Mi Navidad empezaba cuando oía pasar por mi calle a la aceituneras cantar villancicos. Yo vivía en una calle próxima a un campo sembrado de olivos y hacia él iban las mujeres a recoger el fruto.Para tal labor se ponían ropas zarrapastrosas y viejas, lo inservible de las casas. Parecían adefesios, pero para mí era los ángeles cuyos cánticos anunciaban una época deseada en mi vida de infante. Esto pasaba a mediados de diciembre y me acuerdo del frío que pasaban aquellas aceituneras, que para calentarse las manos utilizaban las piedras que se ponían en las lumbres. Los sabañones (hoy desaparecidos) eran habituales en las manos y las orejas.
El frío siempre estaba asegurado en aquellos años en que diciembre era un mes terrible para ir a aceituna. En las viviendas no había calefacciones y el único método que se conocía para calentar las casas eran la chimenea y el brasero de picón. Mi padre, en plan cachondo, solía decir que nuestra casa era tan fría que cuando mi madre abría la puerta se enfriaba la calle. La lumbre era un bien muy apreciado y en torno a ella había profesiones o personas que se dedicaban a mantener la actividad: leñeros, arrieros, deshollinadores, piconeros… Si la chimenea no tiraba había que llamar al deshollinador para que la limpiara.
El que se encargaba de las cocinas y las estufas de leña era el fumista y el que iba al campo a quemar leña para hacer picón era el piconero. Al igual que hoy se le encarga al carnicero la pierna de cordero para la cena de Navidad o al pescadero el mejor besugo, antes se le encargaba al leñero que llevara un buen ‘nochebueno’, que era un tronco de olivo o encina que servía de cabecero de una lumbre. Se le llamaba así porque podía durar toda la Nochebuena. La calidad del tronco era medida según las horas que tardaba en consumirse y las calorías que podía desprender.
El poder de convocatoria de las chimeneas era inmenso, tal vez similar al que tiene hoy la televisión, con la salvedad de que aquel elemento de la casa era más sano al permitir la conversación y las miradas directas a los ojos. En torno a la chimenea se contaban historias y se recordaba el pasado: se hablaba en una palabra. Viene a cuento este recuerdo del frío de mi infancia al constatar lo que está pasando este mes de diciembre en el que hasta los termómetros están desorientados.

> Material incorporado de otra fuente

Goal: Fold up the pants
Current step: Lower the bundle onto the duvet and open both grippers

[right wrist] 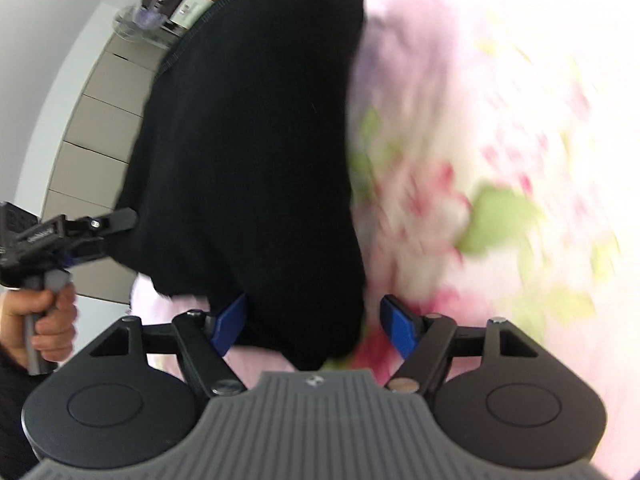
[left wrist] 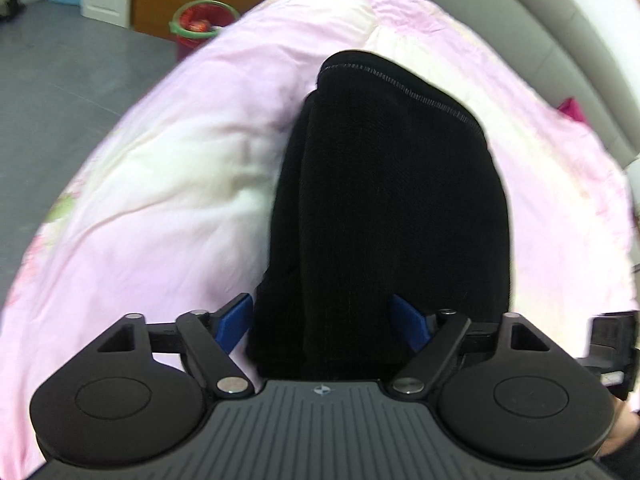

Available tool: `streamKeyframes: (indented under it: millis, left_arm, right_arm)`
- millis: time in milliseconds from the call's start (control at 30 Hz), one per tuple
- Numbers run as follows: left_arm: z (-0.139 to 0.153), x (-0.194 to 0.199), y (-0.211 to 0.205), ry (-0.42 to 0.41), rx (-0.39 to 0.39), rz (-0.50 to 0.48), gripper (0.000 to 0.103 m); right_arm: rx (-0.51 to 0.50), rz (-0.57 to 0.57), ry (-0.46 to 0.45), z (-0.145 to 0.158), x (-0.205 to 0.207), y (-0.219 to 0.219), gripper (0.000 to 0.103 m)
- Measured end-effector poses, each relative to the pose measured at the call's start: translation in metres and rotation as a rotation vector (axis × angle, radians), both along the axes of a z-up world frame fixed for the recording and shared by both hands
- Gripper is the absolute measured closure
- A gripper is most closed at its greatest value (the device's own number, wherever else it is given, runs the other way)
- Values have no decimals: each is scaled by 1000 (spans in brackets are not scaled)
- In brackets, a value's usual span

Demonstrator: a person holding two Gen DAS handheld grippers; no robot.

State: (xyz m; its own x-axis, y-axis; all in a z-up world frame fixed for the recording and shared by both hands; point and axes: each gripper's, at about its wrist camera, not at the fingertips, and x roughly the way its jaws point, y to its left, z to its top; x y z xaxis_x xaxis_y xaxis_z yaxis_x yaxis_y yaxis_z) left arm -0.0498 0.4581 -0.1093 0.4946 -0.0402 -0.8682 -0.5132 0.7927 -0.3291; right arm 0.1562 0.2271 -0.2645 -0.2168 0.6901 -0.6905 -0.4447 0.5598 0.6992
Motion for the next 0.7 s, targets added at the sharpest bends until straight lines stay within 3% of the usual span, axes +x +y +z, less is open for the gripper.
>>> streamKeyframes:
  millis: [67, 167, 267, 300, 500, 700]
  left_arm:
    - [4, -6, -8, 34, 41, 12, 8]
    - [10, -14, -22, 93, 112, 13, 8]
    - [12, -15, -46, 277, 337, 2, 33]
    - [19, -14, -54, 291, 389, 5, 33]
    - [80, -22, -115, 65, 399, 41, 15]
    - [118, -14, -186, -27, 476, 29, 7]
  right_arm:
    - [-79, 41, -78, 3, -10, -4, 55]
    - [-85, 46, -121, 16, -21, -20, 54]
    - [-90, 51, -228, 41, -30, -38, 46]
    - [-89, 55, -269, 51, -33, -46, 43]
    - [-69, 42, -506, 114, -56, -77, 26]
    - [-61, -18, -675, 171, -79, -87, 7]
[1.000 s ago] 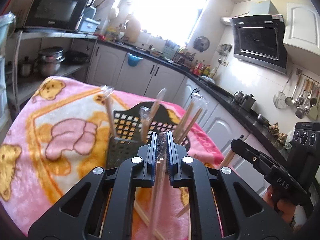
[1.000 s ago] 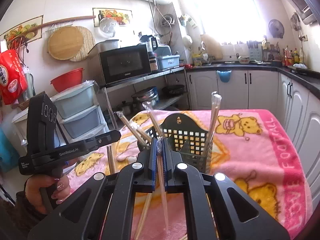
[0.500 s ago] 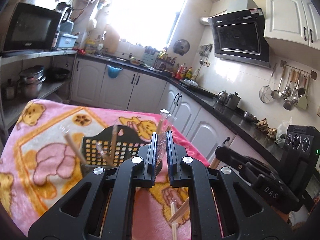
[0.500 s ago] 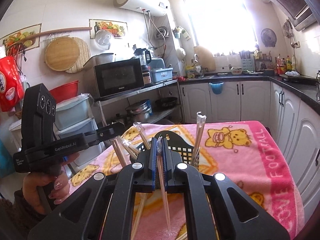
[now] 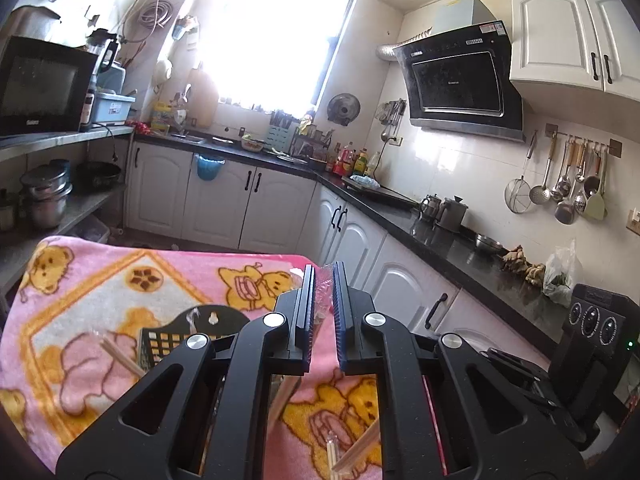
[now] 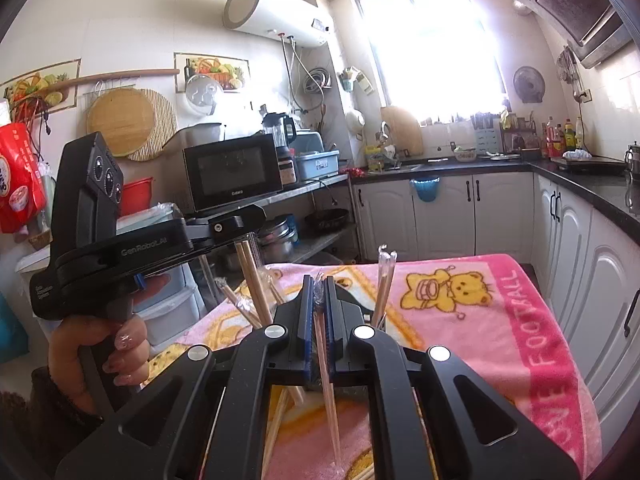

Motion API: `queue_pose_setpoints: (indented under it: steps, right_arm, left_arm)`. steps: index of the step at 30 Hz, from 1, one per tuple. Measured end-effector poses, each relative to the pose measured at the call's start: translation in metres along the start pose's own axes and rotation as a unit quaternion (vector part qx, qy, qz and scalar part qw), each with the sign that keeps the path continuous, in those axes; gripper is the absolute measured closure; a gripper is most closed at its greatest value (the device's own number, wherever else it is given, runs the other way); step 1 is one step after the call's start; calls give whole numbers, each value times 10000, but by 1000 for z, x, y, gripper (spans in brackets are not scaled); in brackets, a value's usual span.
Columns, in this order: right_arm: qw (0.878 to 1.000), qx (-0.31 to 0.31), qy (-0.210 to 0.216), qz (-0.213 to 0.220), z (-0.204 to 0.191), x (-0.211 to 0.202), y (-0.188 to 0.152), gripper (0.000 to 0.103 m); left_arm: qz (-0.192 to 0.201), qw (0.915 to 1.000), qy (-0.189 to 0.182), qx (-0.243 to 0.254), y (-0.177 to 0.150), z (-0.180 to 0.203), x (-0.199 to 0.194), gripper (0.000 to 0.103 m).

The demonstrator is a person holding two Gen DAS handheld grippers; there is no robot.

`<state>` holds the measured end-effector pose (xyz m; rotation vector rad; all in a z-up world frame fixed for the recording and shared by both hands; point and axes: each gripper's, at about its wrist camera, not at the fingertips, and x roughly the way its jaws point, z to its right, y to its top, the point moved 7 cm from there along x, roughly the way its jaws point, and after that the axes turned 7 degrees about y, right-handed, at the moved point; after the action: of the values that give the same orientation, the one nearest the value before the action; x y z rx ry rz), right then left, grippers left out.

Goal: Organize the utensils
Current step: 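Raise the left tool's chopstick over the caddy while the right tool carries its own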

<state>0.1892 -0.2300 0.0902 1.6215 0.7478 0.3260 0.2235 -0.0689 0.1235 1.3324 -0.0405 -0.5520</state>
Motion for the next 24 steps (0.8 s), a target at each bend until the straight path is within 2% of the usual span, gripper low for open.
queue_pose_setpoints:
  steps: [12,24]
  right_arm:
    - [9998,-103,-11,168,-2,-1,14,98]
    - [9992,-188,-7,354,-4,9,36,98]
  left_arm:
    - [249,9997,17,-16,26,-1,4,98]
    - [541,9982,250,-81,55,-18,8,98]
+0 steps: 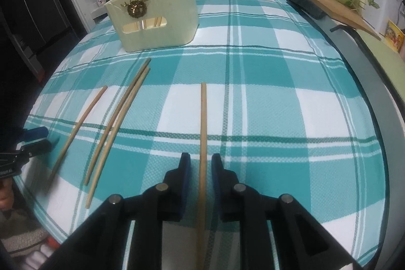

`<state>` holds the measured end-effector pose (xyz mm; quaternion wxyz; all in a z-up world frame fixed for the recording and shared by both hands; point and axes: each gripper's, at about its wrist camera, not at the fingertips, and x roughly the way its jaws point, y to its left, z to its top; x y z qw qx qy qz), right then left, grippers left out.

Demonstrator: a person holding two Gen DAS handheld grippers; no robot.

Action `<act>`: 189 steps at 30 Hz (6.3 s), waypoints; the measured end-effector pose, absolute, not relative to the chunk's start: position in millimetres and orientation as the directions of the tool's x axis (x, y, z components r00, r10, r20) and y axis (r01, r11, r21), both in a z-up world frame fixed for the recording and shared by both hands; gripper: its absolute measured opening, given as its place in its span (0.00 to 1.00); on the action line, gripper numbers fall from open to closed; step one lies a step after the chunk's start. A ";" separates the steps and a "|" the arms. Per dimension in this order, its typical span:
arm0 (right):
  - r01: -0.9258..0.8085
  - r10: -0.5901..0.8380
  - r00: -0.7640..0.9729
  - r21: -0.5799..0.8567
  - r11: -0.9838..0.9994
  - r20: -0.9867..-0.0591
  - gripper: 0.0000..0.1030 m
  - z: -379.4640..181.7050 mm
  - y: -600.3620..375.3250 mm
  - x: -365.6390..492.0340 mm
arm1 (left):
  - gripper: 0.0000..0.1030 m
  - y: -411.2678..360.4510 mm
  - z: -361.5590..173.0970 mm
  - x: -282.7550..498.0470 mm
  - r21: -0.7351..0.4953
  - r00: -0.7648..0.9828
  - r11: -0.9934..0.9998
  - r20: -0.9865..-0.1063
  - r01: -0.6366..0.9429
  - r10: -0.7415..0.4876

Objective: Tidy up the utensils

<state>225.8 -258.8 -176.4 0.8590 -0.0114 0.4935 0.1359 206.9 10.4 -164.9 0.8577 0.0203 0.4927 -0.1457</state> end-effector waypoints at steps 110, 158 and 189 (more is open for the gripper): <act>-0.390 0.316 0.729 0.011 0.921 -0.607 0.63 25.5 -195.8 376.2 | 0.93 31.5 -1.2 273.1 0.178 0.728 0.953 -0.683 0.245 -0.059; -0.332 0.203 0.547 0.012 0.943 -0.813 0.07 -202.3 -149.5 244.7 | 0.94 2.6 -164.7 165.3 -0.148 0.629 0.987 -0.761 0.066 -0.156; -0.124 0.126 0.611 0.062 0.990 -0.782 0.08 -198.5 -243.9 207.8 | 0.05 -19.4 -193.6 185.6 -0.083 0.527 0.989 -0.839 0.118 -0.134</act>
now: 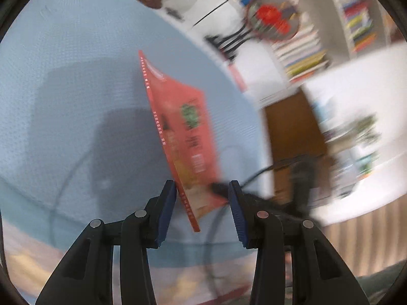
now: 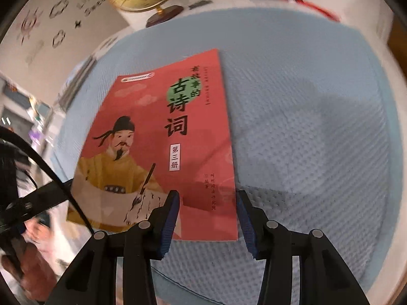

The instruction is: Organize books

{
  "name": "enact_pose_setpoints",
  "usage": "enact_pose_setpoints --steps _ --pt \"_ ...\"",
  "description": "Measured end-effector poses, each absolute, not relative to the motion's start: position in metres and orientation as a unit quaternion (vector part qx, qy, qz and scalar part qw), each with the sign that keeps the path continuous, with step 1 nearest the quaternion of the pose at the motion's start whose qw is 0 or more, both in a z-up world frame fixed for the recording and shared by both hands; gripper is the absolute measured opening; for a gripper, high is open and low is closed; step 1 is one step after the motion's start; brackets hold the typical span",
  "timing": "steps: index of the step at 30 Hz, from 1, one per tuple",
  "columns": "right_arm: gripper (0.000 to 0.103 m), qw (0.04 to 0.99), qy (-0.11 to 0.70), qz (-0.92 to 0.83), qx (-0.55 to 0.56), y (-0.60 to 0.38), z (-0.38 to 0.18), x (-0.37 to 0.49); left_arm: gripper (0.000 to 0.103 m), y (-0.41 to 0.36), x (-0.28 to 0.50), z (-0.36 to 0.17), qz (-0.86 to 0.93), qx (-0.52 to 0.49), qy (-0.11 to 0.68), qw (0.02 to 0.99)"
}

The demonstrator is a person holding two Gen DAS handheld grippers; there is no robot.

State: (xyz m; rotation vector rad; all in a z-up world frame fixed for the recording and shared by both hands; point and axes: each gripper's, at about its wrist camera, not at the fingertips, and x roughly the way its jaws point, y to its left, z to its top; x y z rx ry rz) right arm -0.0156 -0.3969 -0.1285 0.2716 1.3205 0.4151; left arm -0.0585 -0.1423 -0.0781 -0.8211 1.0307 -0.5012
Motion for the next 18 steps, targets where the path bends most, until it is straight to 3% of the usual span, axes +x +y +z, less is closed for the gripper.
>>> enact_pose_setpoints --steps 3,6,8,18 --pt "0.047 0.749 0.611 0.199 0.161 -0.407 -0.132 -0.013 0.027 -0.137 -0.053 -0.098 -0.208 -0.408 0.480 0.749" --pt "0.048 0.748 0.611 0.206 0.159 -0.407 -0.131 -0.015 0.026 -0.139 -0.049 -0.112 -0.171 -0.391 0.499 0.754" --pt "0.048 0.750 0.610 0.208 0.150 -0.405 -0.129 -0.017 0.017 -0.143 -0.045 -0.117 -0.161 -0.382 0.507 0.755" --pt "0.052 0.729 0.622 0.210 0.191 -0.410 -0.130 -0.015 0.012 -0.180 -0.028 -0.125 -0.173 -0.350 0.544 0.742"
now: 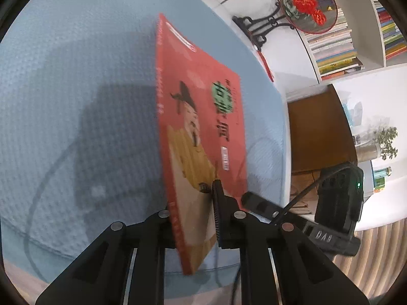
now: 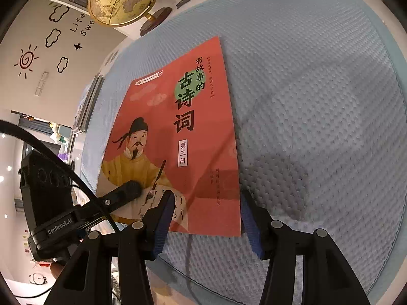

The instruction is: Organize books

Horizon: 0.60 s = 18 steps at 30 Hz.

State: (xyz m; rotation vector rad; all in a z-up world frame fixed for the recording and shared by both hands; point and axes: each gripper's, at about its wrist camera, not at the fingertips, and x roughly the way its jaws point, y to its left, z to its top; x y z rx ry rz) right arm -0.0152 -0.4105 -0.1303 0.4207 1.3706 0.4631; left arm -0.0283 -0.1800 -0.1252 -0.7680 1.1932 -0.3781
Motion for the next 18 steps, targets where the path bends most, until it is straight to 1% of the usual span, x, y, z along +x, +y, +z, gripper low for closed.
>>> enact_pose_setpoints --steps 3,7,8,10,14,16,17,18 --pt "0.055 0.715 0.628 0.222 0.214 -0.415 -0.129 -0.019 0.011 -0.180 -0.022 -0.117 -0.202 -0.392 0.529 0.725" --pt "0.072 0.680 0.619 0.234 0.314 -0.444 -0.131 -0.015 0.011 -0.164 -0.019 -0.112 -0.235 -0.464 0.494 0.697" --pt "0.074 0.670 0.617 0.235 0.338 -0.450 -0.135 -0.014 0.011 -0.160 -0.018 -0.112 -0.235 -0.477 0.490 0.691" --pt "0.076 0.645 0.607 0.242 0.395 -0.461 -0.143 -0.012 0.011 -0.158 -0.016 -0.112 -0.232 -0.482 0.488 0.690" --pt "0.075 0.626 0.600 0.249 0.431 -0.461 -0.153 -0.008 0.011 -0.157 -0.017 -0.118 -0.235 -0.504 0.486 0.674" --pt "0.060 0.621 0.593 0.258 0.443 -0.456 -0.158 -0.005 0.011 -0.158 -0.019 -0.123 -0.233 -0.509 0.490 0.668" --pt "0.047 0.608 0.592 0.260 0.461 -0.452 -0.163 -0.003 0.011 -0.158 -0.020 -0.125 -0.231 -0.507 0.494 0.668" --pt "0.040 0.599 0.594 0.259 0.472 -0.450 -0.168 -0.002 0.011 -0.158 -0.020 -0.126 -0.228 -0.505 0.497 0.668"
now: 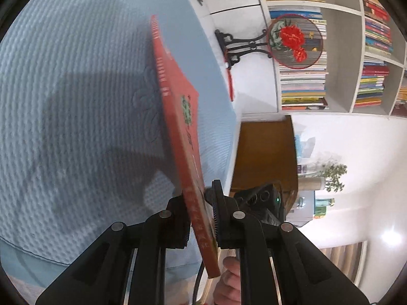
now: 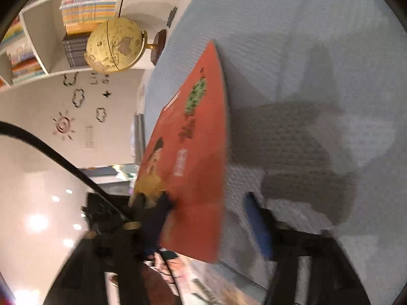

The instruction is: Organize books

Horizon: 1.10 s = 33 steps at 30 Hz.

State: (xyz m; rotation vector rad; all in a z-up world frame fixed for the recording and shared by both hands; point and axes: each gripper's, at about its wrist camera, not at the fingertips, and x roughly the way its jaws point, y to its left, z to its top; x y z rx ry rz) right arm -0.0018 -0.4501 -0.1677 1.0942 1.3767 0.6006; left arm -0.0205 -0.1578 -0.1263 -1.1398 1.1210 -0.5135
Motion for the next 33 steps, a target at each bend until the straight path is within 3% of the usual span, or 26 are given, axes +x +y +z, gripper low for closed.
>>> enact_pose_setpoints --steps 9,12,18,24,33 --pt "0.035 0.632 0.595 0.263 0.421 -0.438 -0.153 -0.002 0.010 -0.147 -0.025 -0.139 -0.216 -0.524 0.498 0.656" --pt "0.035 0.657 0.598 0.250 0.386 -0.432 -0.149 0.000 0.010 -0.156 -0.022 -0.131 -0.204 -0.475 0.516 0.683" --pt "0.021 0.699 0.587 0.252 0.321 -0.421 -0.129 -0.004 0.012 -0.169 -0.019 -0.116 -0.163 -0.383 0.536 0.734" --pt "0.021 0.787 0.539 0.257 0.156 -0.388 -0.083 -0.018 0.012 -0.175 -0.023 -0.086 -0.160 -0.333 0.512 0.775" --pt "0.022 0.825 0.493 0.267 0.072 -0.374 -0.049 -0.034 0.013 -0.171 -0.029 -0.052 -0.175 -0.287 0.488 0.805"
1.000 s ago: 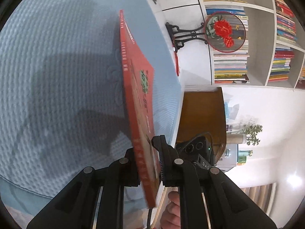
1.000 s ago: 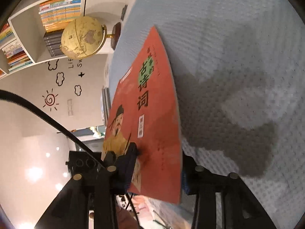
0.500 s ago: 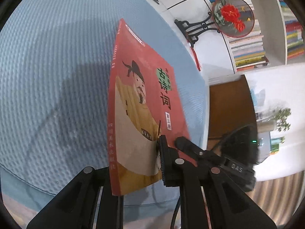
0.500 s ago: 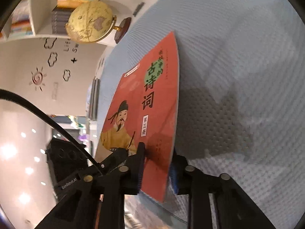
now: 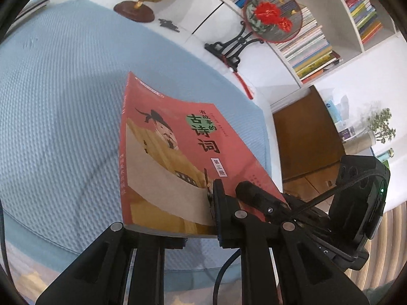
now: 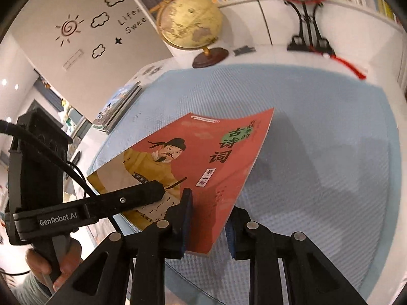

El otro día en mi pueblo me encontré con un veterano aceitunero y estuvimos hablando de la cosecha. Era un vareador. Me dijo que este año estaba bien la cosa, pero que en el campo estaban pasando calor. -Quillo,,, ¡estamos cogiendo la aceituna en manga corta! -me dijo. Su comentario me dejó helado. No sé a ustedes pero el que no haga frío en diciembre a mí me tiene mosqueado.